Risk-Adjusted Implementation Strategy

Success depends on the transition of the scientist from worker to manager. To mitigate the risk of internal sabotage, the implementation will use a phased rollout. Initial challenges must focus on problems that internal teams have failed to solve for over five years. This demonstrates the benefit of the tool without threatening active internal projects. Contingency plans include a dedicated internal prize pool to reward scientists who successfully utilize external solvers to accelerate their own research timelines.

Executive Review and BLUF

BLUF

NASA must immediately institutionalize the Center of Excellence for Collaborative Innovation. The solar flare challenge proved that external networks can solve 30-year bottlenecks in 90 days for 30000 USD. With a 15 percent budget cut, the current closed model is mathematically unsustainable. The primary challenge is not technical but psychological. Leaders must reframe the role of the internal scientist from a solitary solver to a systemic orchestrator of global expertise.
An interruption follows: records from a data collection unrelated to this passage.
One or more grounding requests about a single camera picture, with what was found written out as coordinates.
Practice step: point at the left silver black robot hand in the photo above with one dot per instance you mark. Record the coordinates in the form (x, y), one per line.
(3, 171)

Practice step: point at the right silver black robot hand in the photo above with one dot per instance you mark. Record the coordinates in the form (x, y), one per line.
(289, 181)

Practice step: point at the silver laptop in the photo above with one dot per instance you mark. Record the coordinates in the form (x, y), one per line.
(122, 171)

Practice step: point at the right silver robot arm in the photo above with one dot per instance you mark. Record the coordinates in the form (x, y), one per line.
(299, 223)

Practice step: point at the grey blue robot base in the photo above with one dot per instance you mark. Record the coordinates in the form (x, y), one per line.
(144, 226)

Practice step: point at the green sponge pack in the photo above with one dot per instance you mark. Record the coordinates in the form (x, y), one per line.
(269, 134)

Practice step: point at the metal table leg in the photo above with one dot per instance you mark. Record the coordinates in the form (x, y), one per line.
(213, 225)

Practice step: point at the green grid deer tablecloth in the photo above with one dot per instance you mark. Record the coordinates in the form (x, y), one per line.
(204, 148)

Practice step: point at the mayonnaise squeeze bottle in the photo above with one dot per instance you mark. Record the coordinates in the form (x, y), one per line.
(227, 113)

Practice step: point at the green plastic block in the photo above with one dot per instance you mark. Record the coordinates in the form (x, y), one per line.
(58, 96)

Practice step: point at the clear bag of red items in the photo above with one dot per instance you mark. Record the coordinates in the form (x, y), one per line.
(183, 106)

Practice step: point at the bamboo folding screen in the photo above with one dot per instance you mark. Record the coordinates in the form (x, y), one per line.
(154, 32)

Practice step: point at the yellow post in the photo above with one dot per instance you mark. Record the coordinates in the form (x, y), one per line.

Failure to integrate these platforms will lead to mission delays and technical obsolescence as the speed of external discovery outpaces federal capacity.

Dangerous Assumption

The analysis assumes that the quality of external solutions will remain high as the volume of challenges increases. There is a risk that solver fatigue or platform saturation will diminish the quality of submissions, leaving NASA with unsolved problems and no internal capacity to address them.

Unaddressed Risks

  • Intellectual Property Fragmentation: Relying on a patchwork of external solvers may create a complex web of IP rights that complicates future mission integration or commercial technology transfer. (Probability: Medium; Consequence: High).
  • Institutional Knowledge Erosion: If internal scientists stop solving problems, the agency may lose the ability to evaluate the validity of external solutions, leading to critical safety failures. (Probability: Low; Consequence: Extreme).

Unconsidered Alternative

The team did not consider a Strategic Talent Exchange. Instead of just outsourcing problems, NASA could implement a program where internal scientists spend 20 percent of their time acting as solvers for other organizations. This would build their skills in the open innovation environment and reduce the perceived threat by making them participants in the global network.

MECE Assessment

  • Mutually Exclusive: The strategic options distinguish clearly between structural integration, mandatory compliance, and limited application.
  • Collectively Exhaustive: The analysis covers financial, cultural, operational, and regulatory dimensions, ensuring no major organizational lever is ignored.